--- Assignment ---
Character for character, give back every line below.

Information provided section start

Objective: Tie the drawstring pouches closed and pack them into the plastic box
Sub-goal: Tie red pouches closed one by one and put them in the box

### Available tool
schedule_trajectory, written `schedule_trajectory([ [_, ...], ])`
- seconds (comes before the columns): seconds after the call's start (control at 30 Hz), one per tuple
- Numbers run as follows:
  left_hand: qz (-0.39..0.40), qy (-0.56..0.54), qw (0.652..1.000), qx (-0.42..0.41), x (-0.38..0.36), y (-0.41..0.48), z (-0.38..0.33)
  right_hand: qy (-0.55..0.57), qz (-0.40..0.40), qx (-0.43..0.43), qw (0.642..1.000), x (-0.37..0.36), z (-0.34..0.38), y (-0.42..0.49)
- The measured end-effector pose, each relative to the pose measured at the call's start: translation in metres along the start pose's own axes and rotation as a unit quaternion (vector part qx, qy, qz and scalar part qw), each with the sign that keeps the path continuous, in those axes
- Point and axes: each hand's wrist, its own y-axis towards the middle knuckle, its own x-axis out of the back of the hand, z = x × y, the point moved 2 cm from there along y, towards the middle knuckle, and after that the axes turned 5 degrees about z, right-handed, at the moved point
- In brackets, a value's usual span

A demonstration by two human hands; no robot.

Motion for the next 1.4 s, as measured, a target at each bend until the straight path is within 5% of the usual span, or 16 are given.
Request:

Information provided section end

--- Output below ---
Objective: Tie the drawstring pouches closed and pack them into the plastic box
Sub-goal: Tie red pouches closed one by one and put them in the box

### Available tool
schedule_trajectory, written `schedule_trajectory([ [_, ...], ])`
- seconds (comes before the columns): seconds after the call's start (control at 30 Hz), one per tuple
- Numbers run as follows:
  left_hand: qz (-0.39..0.40), qy (-0.56..0.54), qw (0.652..1.000), qx (-0.42..0.41), x (-0.38..0.36), y (-0.41..0.48), z (-0.38..0.33)
  right_hand: qy (-0.55..0.57), qz (-0.40..0.40), qx (-0.43..0.43), qw (0.642..1.000), x (-0.37..0.36), z (-0.34..0.38), y (-0.42..0.49)
- The measured end-effector pose, each relative to the pose measured at the call's start: translation in metres along the start pose's own axes and rotation as a unit quaternion (vector part qx, qy, qz and scalar part qw), each with the sign that keeps the path continuous, in those axes
- Point and axes: each hand's wrist, its own y-axis towards the middle knuckle, its own x-axis out of the back of the hand, z = x × y, the point moved 2 cm from there along y, towards the middle knuckle, and after that the axes turned 5 degrees about z, right-handed, at the moved point
- In brackets, a value's usual span

A demonstration by two human hands; no robot.

Motion for the next 1.4 s, as measured, a target at each bend until the straight path is within 5% of the usual span, or 16 are given.
Request:

The exercise was answered in full.